Le "vouloir vivre ensemble" 

Au-delà des appréhensions et des interrogations exacerbées par des politiciens en mal de sensation, les Congolais d’origine ou d’expression rwandaise - ayant acquis la nationalité congolaise collectivement ou individuellement - ont tout intérêt à vivre en bonne intelligence avec les autochtones du Sud-Kivu. En se prévalant du droit de sol par le simple fait de leur citoyenneté, ils se marginalisent automatiquement et mettent à nu des velléités d’occupation mal dissimulées sous le couvert de l’hypocrisie. En annulant le processus d’érection de Minembwe en commune rurale, Félix-Antoine Tshisekedi, se fondant sur le principe « le salut du peuple est la loi suprême », aura mis un bémol à une tension qui allait grandissant.  A la place, il a promis d'installer une commission d'experts pour redéfinir les limites territoriales de la commune, de sorte que tout soit fait selon les règles de l’art.

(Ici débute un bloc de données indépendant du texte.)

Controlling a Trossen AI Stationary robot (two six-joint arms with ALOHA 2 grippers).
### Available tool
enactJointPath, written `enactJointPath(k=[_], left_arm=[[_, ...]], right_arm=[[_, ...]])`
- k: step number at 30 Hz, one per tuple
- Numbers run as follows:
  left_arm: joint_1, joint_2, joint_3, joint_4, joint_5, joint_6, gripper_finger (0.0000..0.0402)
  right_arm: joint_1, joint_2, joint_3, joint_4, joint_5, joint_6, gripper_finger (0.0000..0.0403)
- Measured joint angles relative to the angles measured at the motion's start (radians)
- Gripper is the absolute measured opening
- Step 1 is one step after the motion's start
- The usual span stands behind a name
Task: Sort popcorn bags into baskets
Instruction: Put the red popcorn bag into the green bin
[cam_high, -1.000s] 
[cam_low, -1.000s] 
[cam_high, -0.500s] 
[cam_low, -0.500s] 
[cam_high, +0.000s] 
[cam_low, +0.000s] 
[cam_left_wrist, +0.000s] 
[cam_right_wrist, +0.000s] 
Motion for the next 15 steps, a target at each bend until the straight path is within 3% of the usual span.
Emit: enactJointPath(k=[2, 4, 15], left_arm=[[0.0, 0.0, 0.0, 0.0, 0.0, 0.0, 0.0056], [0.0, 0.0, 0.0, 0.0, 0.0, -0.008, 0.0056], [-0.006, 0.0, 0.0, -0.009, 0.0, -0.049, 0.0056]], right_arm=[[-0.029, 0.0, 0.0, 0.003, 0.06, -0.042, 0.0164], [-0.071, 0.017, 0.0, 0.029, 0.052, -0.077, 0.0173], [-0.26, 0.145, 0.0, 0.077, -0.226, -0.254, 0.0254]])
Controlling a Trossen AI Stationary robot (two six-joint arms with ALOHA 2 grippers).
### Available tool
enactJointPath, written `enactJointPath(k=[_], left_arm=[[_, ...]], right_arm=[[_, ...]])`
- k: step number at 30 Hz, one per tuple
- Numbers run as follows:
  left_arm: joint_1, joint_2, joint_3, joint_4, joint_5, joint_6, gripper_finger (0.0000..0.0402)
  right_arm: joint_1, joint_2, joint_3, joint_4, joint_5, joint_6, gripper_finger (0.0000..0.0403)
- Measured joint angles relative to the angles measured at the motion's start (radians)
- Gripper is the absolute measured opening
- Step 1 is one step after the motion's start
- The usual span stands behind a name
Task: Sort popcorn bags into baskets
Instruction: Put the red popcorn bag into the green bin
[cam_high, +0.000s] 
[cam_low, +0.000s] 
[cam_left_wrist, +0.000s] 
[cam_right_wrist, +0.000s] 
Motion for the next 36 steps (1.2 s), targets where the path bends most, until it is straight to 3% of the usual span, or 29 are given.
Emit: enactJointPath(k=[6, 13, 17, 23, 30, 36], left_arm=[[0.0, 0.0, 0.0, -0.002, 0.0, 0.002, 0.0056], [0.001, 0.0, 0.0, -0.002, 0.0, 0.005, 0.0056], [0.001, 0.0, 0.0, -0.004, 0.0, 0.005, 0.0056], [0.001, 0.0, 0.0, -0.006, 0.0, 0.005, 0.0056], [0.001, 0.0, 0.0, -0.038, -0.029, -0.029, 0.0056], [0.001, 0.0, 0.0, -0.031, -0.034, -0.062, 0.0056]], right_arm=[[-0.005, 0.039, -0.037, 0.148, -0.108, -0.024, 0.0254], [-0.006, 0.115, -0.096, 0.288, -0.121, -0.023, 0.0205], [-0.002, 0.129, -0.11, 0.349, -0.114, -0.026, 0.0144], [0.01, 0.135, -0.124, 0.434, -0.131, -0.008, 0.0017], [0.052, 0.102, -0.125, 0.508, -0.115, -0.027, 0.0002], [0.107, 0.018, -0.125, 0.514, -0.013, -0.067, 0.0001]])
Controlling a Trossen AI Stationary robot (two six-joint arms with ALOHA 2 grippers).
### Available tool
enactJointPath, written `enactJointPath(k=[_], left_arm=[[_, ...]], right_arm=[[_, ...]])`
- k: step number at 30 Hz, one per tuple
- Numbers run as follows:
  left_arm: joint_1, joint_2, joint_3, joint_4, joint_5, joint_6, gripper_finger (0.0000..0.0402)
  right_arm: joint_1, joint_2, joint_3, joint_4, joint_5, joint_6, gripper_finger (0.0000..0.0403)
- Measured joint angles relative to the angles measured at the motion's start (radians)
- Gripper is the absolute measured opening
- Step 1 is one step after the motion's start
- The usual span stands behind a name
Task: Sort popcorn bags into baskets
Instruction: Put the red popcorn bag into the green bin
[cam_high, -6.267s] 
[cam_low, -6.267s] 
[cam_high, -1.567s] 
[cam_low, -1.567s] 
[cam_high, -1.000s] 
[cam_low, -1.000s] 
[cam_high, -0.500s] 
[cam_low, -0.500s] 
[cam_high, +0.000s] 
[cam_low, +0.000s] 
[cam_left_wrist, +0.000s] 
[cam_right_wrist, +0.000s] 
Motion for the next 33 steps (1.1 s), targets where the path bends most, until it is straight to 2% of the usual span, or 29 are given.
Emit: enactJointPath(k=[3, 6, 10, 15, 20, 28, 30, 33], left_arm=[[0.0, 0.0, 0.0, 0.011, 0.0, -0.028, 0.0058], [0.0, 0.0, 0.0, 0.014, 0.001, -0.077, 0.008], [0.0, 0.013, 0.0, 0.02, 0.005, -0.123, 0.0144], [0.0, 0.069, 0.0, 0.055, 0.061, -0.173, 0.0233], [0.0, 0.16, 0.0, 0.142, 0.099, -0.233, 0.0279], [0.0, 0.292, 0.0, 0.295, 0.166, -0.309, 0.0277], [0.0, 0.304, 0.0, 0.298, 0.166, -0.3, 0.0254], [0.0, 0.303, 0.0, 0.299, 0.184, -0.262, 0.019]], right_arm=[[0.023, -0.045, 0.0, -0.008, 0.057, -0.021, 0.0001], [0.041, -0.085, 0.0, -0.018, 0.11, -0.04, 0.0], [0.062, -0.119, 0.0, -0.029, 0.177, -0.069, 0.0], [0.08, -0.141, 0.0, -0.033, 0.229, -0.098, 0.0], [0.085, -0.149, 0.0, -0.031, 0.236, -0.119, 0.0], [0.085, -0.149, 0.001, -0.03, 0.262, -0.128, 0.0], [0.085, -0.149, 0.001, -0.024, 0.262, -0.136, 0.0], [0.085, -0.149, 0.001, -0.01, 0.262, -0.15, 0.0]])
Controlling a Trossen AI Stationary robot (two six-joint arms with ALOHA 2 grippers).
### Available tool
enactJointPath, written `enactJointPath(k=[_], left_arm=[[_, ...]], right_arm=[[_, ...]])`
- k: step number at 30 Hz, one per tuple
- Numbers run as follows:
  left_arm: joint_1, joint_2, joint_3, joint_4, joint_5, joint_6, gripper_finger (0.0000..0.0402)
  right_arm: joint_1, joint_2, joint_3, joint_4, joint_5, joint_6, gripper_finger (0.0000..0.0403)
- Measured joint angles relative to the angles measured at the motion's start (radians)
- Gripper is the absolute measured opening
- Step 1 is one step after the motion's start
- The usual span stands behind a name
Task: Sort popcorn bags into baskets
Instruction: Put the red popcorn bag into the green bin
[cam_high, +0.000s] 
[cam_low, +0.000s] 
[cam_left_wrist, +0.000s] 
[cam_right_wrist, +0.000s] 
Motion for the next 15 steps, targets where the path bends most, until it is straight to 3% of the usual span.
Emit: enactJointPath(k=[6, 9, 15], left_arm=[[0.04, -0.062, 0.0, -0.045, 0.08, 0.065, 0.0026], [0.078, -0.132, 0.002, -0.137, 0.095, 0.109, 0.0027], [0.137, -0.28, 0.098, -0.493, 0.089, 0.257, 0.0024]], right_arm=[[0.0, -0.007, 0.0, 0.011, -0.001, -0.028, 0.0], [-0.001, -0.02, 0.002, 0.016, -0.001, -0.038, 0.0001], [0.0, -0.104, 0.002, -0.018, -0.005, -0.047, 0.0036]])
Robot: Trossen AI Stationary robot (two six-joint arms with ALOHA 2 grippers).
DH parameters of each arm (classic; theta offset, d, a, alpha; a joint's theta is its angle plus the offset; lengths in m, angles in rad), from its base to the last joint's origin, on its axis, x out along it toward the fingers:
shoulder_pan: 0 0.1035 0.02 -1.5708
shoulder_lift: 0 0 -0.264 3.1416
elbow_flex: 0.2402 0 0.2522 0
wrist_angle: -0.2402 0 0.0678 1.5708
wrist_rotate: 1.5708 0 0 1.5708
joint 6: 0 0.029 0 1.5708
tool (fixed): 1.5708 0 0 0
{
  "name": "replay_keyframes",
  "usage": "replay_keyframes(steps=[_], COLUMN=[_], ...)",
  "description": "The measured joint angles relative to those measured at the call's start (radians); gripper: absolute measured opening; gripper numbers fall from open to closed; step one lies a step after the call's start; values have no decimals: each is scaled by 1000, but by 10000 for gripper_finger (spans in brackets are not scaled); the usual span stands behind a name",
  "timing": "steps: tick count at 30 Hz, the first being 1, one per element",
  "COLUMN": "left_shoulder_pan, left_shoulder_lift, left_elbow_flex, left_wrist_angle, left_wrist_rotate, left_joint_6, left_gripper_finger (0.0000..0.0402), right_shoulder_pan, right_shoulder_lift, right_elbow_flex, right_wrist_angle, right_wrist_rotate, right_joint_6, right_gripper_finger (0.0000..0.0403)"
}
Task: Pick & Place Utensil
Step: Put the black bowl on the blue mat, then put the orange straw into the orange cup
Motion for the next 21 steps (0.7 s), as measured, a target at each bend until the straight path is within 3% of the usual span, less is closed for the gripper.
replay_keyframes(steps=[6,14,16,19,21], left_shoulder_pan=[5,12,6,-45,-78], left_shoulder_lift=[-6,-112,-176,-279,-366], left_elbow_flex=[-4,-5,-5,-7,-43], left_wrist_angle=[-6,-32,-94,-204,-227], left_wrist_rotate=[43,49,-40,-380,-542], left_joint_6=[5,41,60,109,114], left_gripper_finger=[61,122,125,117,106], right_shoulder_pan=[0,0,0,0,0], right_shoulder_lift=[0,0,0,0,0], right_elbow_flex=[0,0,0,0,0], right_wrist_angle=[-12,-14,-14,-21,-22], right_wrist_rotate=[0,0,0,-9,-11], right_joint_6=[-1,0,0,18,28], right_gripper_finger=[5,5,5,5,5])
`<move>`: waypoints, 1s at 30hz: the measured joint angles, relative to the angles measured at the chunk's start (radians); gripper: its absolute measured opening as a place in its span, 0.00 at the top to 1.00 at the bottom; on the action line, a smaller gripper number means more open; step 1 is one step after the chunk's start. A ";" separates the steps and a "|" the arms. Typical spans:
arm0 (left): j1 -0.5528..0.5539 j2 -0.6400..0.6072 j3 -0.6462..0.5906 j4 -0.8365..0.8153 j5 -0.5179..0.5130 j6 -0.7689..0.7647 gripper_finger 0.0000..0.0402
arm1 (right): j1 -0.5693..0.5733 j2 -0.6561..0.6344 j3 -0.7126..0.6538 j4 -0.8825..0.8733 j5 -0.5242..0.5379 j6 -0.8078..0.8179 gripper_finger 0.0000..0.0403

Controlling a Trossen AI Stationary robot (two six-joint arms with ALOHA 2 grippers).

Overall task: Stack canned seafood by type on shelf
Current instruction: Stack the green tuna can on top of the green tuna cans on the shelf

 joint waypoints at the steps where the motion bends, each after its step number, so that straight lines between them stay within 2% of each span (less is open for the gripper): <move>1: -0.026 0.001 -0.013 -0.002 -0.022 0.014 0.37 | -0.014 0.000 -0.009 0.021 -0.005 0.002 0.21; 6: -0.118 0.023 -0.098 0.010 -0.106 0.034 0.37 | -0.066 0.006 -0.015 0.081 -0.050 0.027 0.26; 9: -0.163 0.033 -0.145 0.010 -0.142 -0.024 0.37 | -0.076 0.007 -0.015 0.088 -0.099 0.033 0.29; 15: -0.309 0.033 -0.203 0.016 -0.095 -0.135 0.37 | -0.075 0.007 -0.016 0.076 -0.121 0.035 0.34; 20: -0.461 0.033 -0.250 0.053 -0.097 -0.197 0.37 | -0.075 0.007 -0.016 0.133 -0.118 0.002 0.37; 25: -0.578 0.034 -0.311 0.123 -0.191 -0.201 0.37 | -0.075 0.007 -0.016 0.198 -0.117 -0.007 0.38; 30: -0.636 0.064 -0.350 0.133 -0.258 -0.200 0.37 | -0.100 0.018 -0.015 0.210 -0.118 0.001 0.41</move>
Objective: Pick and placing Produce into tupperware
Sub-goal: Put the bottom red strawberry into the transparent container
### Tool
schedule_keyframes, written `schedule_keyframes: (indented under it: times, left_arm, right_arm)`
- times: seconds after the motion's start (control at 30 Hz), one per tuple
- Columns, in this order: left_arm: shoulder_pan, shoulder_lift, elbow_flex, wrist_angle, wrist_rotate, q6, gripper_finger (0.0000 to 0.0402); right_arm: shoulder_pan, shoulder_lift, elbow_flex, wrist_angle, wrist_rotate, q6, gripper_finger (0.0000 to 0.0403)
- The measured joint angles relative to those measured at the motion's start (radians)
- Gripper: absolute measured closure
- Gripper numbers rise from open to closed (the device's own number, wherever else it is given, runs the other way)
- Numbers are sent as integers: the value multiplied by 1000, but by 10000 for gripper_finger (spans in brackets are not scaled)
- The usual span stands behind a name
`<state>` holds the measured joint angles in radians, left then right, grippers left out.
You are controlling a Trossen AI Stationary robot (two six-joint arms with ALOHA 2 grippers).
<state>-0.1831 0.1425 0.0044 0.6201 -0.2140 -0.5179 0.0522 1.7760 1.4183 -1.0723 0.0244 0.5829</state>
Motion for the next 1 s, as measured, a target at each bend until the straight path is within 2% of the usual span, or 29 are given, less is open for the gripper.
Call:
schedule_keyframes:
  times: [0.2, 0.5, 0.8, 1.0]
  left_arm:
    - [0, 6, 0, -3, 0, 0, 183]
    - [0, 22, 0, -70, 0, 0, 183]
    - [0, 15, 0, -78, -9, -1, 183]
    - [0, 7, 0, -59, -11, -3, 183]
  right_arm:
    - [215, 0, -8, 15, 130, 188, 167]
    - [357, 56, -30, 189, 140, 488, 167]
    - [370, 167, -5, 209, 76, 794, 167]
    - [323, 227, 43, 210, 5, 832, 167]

Rétropédalage ou quête de paix sociale ? En tout cas, la décision du chef de l’Etat est plus que salutaire parce qu’étouffant, au nom de la paix et de la coexistence pacifique, toute velléité antagoniste et séparatiste. Et puisqu’il s’agit d’un territoire dont les limitations sont contestées dans un contexte de conflit latent, toute manipulation politicienne et tout clientélisme tribal, clanique ou sentimental sont dorénavant à proscrire, question de parer à toute éventualité suicidaire.

Toutefois, la diligence avec laquelle le dossier Minembwe a été traité au détriment d’autres villages et localités du Sud-Kivu concernés par le décret de Matata Ponyo inquiète et laisse penser qu’il y a bien anguille sous roche. Une chose est vraie, c’est que ce petit village de Fizi ne sera ni vendu ni loué.